- [Assigned task] Set down each line of the data below exactly.

(Stored data entries)
· · · · · · ·

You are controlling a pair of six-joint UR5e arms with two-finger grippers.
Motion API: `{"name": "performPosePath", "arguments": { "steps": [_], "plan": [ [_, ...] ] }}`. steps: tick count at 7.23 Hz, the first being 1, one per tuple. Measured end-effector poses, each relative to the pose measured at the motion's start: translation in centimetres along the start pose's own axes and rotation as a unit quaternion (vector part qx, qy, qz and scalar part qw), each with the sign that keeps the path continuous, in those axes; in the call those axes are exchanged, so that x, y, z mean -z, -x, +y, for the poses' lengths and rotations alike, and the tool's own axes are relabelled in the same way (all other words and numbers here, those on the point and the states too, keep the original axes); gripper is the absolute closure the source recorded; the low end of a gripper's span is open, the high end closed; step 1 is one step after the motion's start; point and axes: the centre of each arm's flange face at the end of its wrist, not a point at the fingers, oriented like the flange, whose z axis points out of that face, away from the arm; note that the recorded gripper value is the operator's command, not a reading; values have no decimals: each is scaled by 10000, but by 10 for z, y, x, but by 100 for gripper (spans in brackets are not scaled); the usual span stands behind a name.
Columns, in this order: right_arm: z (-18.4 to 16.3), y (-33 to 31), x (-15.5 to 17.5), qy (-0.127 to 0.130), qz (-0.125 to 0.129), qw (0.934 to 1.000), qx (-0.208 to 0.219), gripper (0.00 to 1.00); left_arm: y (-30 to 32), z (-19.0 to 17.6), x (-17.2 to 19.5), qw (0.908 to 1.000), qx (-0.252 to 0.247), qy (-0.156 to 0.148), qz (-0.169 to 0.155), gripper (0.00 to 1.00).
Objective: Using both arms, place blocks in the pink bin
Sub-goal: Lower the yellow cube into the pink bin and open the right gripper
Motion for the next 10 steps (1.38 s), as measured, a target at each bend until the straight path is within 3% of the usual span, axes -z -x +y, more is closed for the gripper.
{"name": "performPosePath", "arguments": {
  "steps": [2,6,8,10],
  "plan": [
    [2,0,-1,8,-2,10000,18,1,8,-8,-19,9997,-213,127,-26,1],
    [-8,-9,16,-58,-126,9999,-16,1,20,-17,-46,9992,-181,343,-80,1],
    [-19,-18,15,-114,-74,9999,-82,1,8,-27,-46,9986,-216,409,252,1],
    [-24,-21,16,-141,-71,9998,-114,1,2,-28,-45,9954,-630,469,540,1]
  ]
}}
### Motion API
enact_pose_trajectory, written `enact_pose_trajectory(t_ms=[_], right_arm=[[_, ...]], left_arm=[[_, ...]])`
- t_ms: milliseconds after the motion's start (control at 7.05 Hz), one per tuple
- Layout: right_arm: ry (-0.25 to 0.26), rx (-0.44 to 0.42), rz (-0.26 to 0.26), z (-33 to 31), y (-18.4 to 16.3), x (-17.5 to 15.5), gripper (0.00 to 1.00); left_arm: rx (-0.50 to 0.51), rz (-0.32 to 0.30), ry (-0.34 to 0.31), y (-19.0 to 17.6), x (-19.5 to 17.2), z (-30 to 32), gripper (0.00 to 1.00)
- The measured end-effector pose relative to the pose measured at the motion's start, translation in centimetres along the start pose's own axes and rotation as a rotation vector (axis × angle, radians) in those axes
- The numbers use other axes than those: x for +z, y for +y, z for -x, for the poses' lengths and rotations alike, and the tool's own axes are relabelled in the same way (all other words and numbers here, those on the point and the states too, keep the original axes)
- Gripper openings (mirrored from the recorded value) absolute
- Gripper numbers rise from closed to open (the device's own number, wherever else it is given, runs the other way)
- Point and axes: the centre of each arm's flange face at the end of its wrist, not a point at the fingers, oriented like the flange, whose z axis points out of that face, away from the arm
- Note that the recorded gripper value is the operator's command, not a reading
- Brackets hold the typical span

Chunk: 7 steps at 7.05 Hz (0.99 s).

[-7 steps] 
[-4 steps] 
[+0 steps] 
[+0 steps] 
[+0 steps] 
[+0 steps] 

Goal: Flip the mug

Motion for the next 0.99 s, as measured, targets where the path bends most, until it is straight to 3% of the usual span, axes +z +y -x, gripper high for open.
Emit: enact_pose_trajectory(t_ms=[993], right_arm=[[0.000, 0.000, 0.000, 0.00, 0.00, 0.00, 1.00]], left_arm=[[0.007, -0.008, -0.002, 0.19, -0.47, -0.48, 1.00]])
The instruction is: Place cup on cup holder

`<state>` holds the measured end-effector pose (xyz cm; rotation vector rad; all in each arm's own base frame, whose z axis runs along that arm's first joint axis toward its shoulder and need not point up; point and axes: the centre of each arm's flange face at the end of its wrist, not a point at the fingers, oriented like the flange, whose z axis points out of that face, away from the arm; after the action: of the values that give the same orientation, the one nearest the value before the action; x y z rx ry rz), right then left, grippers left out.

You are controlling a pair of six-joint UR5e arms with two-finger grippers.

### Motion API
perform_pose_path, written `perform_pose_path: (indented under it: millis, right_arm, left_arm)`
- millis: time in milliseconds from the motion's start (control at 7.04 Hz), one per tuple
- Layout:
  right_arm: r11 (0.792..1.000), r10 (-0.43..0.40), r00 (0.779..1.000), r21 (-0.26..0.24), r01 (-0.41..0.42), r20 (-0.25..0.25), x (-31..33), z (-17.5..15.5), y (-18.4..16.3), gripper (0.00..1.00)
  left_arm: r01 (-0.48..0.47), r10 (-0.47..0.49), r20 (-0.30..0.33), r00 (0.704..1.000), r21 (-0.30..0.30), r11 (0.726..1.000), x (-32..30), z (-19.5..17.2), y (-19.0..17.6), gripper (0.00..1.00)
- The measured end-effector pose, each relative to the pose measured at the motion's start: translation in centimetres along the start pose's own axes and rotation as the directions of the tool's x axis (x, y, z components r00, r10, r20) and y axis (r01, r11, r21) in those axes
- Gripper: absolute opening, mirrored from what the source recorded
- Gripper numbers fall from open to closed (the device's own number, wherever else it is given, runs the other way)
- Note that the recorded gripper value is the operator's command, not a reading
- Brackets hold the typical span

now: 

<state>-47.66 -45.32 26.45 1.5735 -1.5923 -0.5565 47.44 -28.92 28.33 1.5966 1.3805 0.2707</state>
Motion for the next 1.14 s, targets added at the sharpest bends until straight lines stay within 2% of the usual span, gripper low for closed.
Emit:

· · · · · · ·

- [Solution to this task]
You are controlling a pair of six-joint UR5e arms with two-finger grippers.
Motion API: `{"name": "performPosePath", "arguments": { "steps": [_], "plan": [ [_, ...] ] }}`. steps: tick count at 7.23 Hz, the first being 1, one per tuple. Measured end-effector poses, each relative to the pose measured at the motion's start: translation in centimetres along the start pose's own axes and rotation as a unit quaternion (vector part qx, qy, qz and scalar part qw), each with the sign that keeps the path continuous, in those axes; in the call those axes are exchanged, so that x, y, z mean -z, -x, +y, for the poses' lengths and rotations alike, and the tool's own axes are relabelled in the same way (all other words and numbers here, those on the point and the states too, keep the original axes); gripper is the absolute closure the source recorded; the low end of a gripper's span is open, the high end closed; step 1 is one step after the motion's start; point and axes: the centre of each arm's flange face at the end of its wrist, not a point at the fingers, oriented like the flange, whose z axis points out of that face, away from the arm; note that the recorded gripper value is the operator's command, not a reading; values have no decimals: each is scaled by 10000, but by 10 for z, y, x, but by 100 for gripper (spans in brackets are not scaled); the usual span stands behind a name.
Columns, in this order: right_arm: z (-18.4 to 16.3), y (-33 to 31), x (-15.5 to 17.5), qy (-0.127 to 0.130), qz (-0.125 to 0.129), qw (0.934 to 1.000), qx (-0.208 to 0.219), gripper (0.00 to 1.00); left_arm: y (-30 to 32), z (-19.0 to 17.6), x (-17.2 to 19.5), qw (0.908 to 1.000), qx (-0.252 to 0.247), qy (-0.156 to 0.148), qz (-0.169 to 0.155), gripper (0.00 to 1.00).
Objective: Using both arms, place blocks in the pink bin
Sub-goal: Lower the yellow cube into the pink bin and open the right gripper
Motion for the next 10 steps (1.38 s), as measured, a target at each bend until the straight path is within 3% of the usual span, axes -z -x +y, more is closed for the gripper.
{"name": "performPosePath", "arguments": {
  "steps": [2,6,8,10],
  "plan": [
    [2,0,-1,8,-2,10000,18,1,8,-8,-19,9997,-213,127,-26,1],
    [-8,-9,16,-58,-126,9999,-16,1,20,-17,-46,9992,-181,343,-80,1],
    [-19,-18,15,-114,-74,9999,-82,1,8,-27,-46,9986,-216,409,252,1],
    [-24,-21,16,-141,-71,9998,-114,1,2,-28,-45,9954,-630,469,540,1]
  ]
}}
### Motion API
enact_pose_trajectory, written `enact_pose_trajectory(t_ms=[_], right_arm=[[_, ...]], left_arm=[[_, ...]])`
- t_ms: milliseconds after the motion's start (control at 7.05 Hz), one per tuple
- Layout: right_arm: ry (-0.25 to 0.26), rx (-0.44 to 0.42), rz (-0.26 to 0.26), z (-33 to 31), y (-18.4 to 16.3), x (-17.5 to 15.5), gripper (0.00 to 1.00); left_arm: rx (-0.50 to 0.51), rz (-0.32 to 0.30), ry (-0.34 to 0.31), y (-19.0 to 17.6), x (-19.5 to 17.2), z (-30 to 32), gripper (0.00 to 1.00)
- The measured end-effector pose relative to the pose measured at the motion's start, translation in centimetres along the start pose's own axes and rotation as a rotation vector (axis × angle, radians) in those axes
- The numbers use other axes than those: x for +z, y for +y, z for -x, for the poses' lengths and rotations alike, and the tool's own axes are relabelled in the same way (all other words and numbers here, those on the point and the states too, keep the original axes)
- Gripper openings (mirrored from the recorded value) absolute
- Gripper numbers rise from closed to open (the device's own number, wherever else it is given, runs the other way)
- Point and axes: the centre of each arm's flange face at the end of its wrist, not a point at the fingers, oriented like the flange, whose z axis points out of that face, away from the arm
- Note that the recorded gripper value is the operator's command, not a reading
- Brackets hold the typical span

Chunk: 7 steps at 7.05 Hz (0.99 s).

[-7 steps] 
[-4 steps] 
[+0 steps] 
[+0 steps] 
[+0 steps] 
[+0 steps] 

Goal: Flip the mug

Motion for the next 0.99 s, as measured, targets where the path bends most, until it is straight to 3% of the usual span, axes +z +y -x, gripper high for open.
Emit: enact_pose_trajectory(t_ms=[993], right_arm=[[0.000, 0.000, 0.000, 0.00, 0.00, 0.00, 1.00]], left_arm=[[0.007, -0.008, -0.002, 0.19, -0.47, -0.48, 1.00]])
The instruction is: Place cup on cup holder

`<state>` holds the measured end-effector pose (xyz cm; rotation vector rad; all in each arm's own base frame, whose z axis runs along that arm's first joint axis toward its shoulder and need not point up; point and axes: the centre of each arm's flange face at the end of its wrist, not a point at the fingers, oriented like the flange, whose z axis points out of that face, away from the arm; after the action: of the values that give the same orientation, the one nearest the value before the action; x y z rx ry rz), right then left, grippers left out.

You are controlling a pair of six-joint UR5e arms with two-finger grippers.

### Motion API
perform_pose_path, written `perform_pose_path: (indented under it: millis, right_arm, left_arm)`
- millis: time in milliseconds from the motion's start (control at 7.04 Hz), one per tuple
- Layout:
  right_arm: r11 (0.792..1.000), r10 (-0.43..0.40), r00 (0.779..1.000), r21 (-0.26..0.24), r01 (-0.41..0.42), r20 (-0.25..0.25), x (-31..33), z (-17.5..15.5), y (-18.4..16.3), gripper (0.00..1.00)
  left_arm: r01 (-0.48..0.47), r10 (-0.47..0.49), r20 (-0.30..0.33), r00 (0.704..1.000), r21 (-0.30..0.30), r11 (0.726..1.000), x (-32..30), z (-19.5..17.2), y (-19.0..17.6), gripper (0.00..1.00)
- The measured end-effector pose, each relative to the pose measured at the motion's start: translation in centimetres along the start pose's own axes and rotation as the directions of the tool's x axis (x, y, z components r00, r10, r20) and y axis (r01, r11, r21) in those axes
- Gripper: absolute opening, mirrored from what the source recorded
- Gripper numbers fall from open to closed (the device's own number, wherever else it is given, runs the other way)
- Note that the recorded gripper value is the operator's command, not a reading
- Brackets hold the typical span

now: 

<state>-47.66 -45.32 26.45 1.5735 -1.5923 -0.5565 47.44 -28.92 28.33 1.5966 1.3805 0.2707</state>
Motion for the next 1.14 s, targets added at the sharpest bends until straight lines stay within 2% of the usual span, gripper low for closed.
Emit:

The required output is now complete.